The entry team flowed forward, and now Henderson saw a short, squat man with a long salt-and-pepper beard kneeling at the fireplace, squealing at the sight of the CTU team as he lifted a box and dumped documents into the fire. Henderson grabbed the bearded man and hauled him away. Without regard for his own safety, Patterson stuck his hands into the fire and scooped the papers, some of them ablaze, into his arms and hauled them out. He fell on the stack, rolling back and forth with his body to stifle the flames.

“Ahmad Moussavi Ardebili, you are under arrest for conspiracy to commit terrorist acts against the United States,” Henderson said, panting. He glanced at the papers. “Start going through these immediately.”

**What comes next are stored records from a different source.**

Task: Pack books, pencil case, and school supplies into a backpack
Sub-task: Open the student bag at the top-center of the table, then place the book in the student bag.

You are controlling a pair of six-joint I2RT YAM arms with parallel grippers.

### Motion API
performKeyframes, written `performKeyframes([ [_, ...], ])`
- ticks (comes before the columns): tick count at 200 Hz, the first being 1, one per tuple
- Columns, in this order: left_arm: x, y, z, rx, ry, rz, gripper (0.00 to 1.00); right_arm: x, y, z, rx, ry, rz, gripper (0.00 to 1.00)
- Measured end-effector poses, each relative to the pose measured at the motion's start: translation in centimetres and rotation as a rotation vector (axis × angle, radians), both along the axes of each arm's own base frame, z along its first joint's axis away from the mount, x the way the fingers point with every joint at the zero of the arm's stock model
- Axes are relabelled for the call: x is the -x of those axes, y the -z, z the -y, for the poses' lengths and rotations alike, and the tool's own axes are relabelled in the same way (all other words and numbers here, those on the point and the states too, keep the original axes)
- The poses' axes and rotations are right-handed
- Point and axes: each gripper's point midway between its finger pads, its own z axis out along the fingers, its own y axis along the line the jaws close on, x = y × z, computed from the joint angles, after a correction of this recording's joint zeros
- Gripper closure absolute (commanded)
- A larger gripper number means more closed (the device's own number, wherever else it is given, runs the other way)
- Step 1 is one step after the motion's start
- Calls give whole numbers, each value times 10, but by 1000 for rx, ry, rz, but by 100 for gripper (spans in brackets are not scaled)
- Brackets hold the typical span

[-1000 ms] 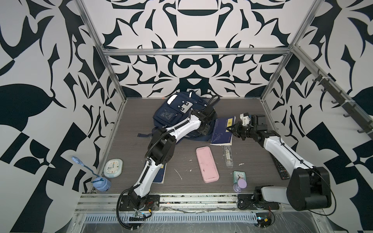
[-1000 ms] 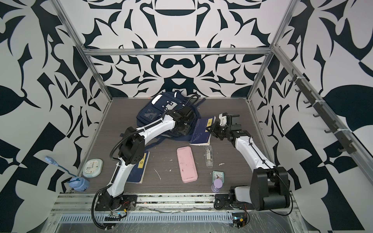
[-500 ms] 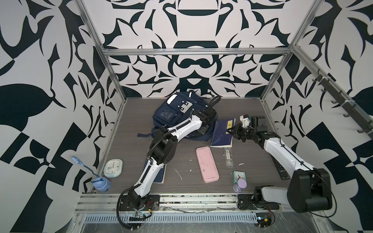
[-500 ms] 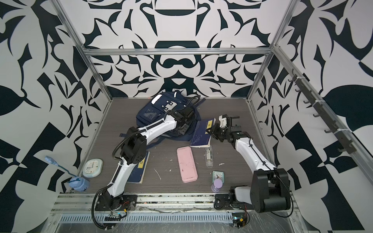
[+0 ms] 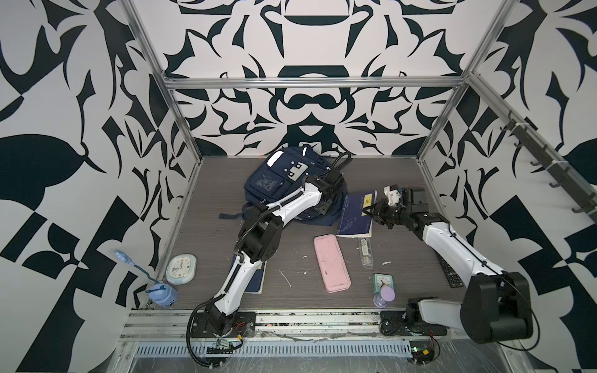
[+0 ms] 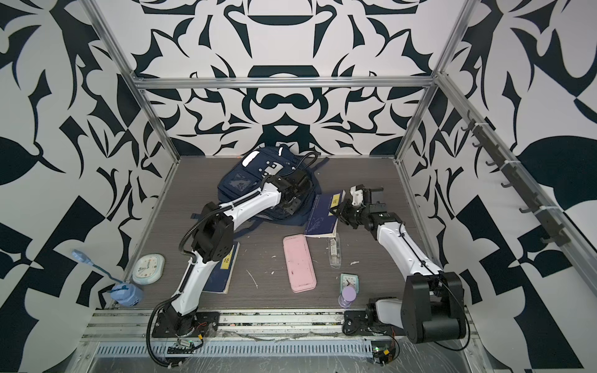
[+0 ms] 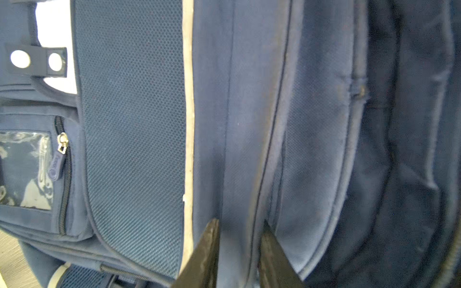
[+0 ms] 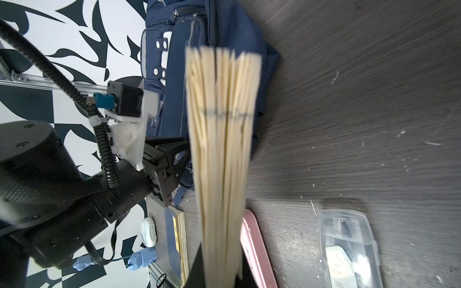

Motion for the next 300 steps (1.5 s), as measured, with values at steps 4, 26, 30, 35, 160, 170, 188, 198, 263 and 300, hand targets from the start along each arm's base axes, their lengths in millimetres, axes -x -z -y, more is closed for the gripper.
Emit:
performKeyframes([
  [4, 0, 0, 0, 0, 2, -1, 76, 0, 0, 0, 0, 0, 1, 100],
  [26, 1, 0, 1, 2, 5, -3, 89, 0, 0, 0, 0, 0, 1, 100],
  [30, 1, 0, 1, 3, 4, -3, 93, 0, 0, 0, 0, 0, 1, 100],
  [35, 1, 0, 1, 5, 0, -3, 97, 0, 0, 0, 0, 0, 1, 100],
  [160, -13, -107, -20, 245, -31, 53, 100, -8, 0, -2, -19, 0, -2, 100],
  [170, -14, -123, -23, 304, -42, 55, 100, -11, -1, -3, -30, 2, 1, 100],
  [188, -16, -143, -29, 397, -60, 52, 100, -18, -5, -6, -48, 4, 9, 100],
  [198, -18, -150, -32, 440, -70, 42, 100, -21, -9, -8, -55, 4, 17, 100],
  [263, -19, -160, -30, 645, -111, -69, 100, -62, -20, -33, -116, -12, 73, 100],
  [300, -20, -171, -28, 742, -131, -105, 100, -96, 5, -66, -151, -34, 37, 100],
])
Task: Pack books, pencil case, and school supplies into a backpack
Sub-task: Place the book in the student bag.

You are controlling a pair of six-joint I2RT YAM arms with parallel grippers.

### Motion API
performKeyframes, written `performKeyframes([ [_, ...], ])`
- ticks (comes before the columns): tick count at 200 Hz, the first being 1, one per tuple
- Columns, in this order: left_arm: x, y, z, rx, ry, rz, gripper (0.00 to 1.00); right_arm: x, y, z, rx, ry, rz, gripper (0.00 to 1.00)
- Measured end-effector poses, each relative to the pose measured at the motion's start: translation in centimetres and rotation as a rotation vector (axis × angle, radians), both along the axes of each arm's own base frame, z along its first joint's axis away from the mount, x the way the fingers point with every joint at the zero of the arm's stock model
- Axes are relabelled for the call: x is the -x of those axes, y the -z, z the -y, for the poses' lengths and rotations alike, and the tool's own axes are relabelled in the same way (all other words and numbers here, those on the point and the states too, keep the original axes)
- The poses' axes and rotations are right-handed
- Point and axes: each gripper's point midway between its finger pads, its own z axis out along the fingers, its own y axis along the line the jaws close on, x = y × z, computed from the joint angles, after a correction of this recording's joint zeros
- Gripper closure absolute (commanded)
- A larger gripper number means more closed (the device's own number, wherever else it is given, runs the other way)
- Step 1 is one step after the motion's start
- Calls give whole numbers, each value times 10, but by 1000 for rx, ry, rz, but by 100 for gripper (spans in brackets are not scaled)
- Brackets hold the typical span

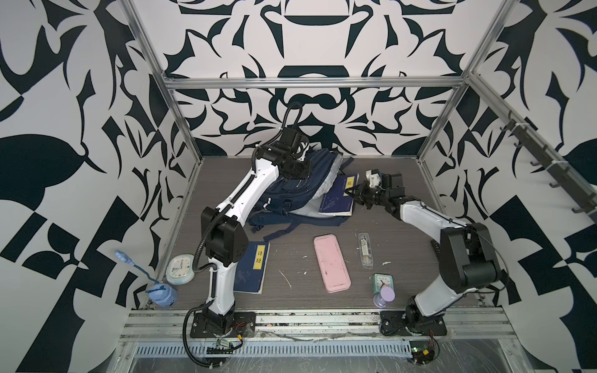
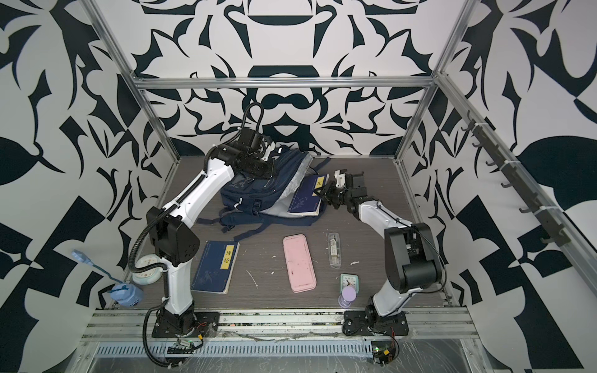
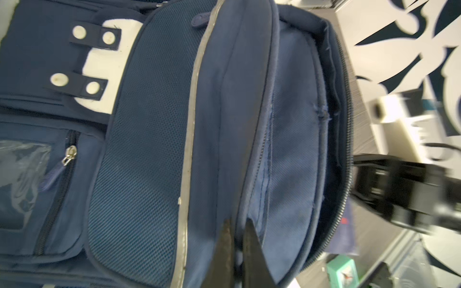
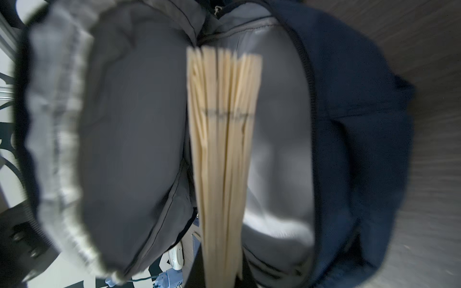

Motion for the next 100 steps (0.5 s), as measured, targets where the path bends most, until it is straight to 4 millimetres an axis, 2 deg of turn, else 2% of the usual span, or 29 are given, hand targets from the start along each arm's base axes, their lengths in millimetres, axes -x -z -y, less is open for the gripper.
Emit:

20. THE FOLLOWING TAKES PLACE BETWEEN THE HOURS OF 2 A.M. AND 3 A.M. PACIFIC STANDARD TIME

2:00 A.M. PST Fairfax District

The club was called Plush, and it was anything but. It was, essentially, a giant warehouse space with a long wooden plank that served as a bar. Only two things recommended it: the bar was fully stocked and the DJ was fantastic. Since most people went to raves to drink and dance, the setup was perfect and the club was an enormous underground success.

The ride over had been silent. Jack was completely focused on finding this last person who could stop the virus. Mercy had not had time to recover from the shock of Jack’s revelation, and sat lost in her own thoughts. Ozersky guessed at the tension between them and decided to stay out of it as much as possible.

It wasn’t until they reached the warehouse just off Fairfax Avenue that Jack spoke. “I’ll go in alone. Mercy, you and Ted go in together. We’re looking for the DJ named Good-night. He’s friends with Sarah Kalmijn.”

Ozersky started forward, but Mercy grabbed Jack’s arm and held him back a few steps. “I was thinking in the car. When you were telling me about your marriage, you said you and your wife had gone to Catalina for the weekend, and that it was a great weekend.”

“Yeah,” Jack said noncommittally.

“That’s where you saw al-Libbi, isn’t it? When you got back?”

“Yes,” he affirmed again.

She shook her head in disbelief. “You’re a piece of work, Jack. You used the vacation with your wife as a setup for staking out the docks. You’re the best operator I’ve ever met, but you’re a real son of a bitch.”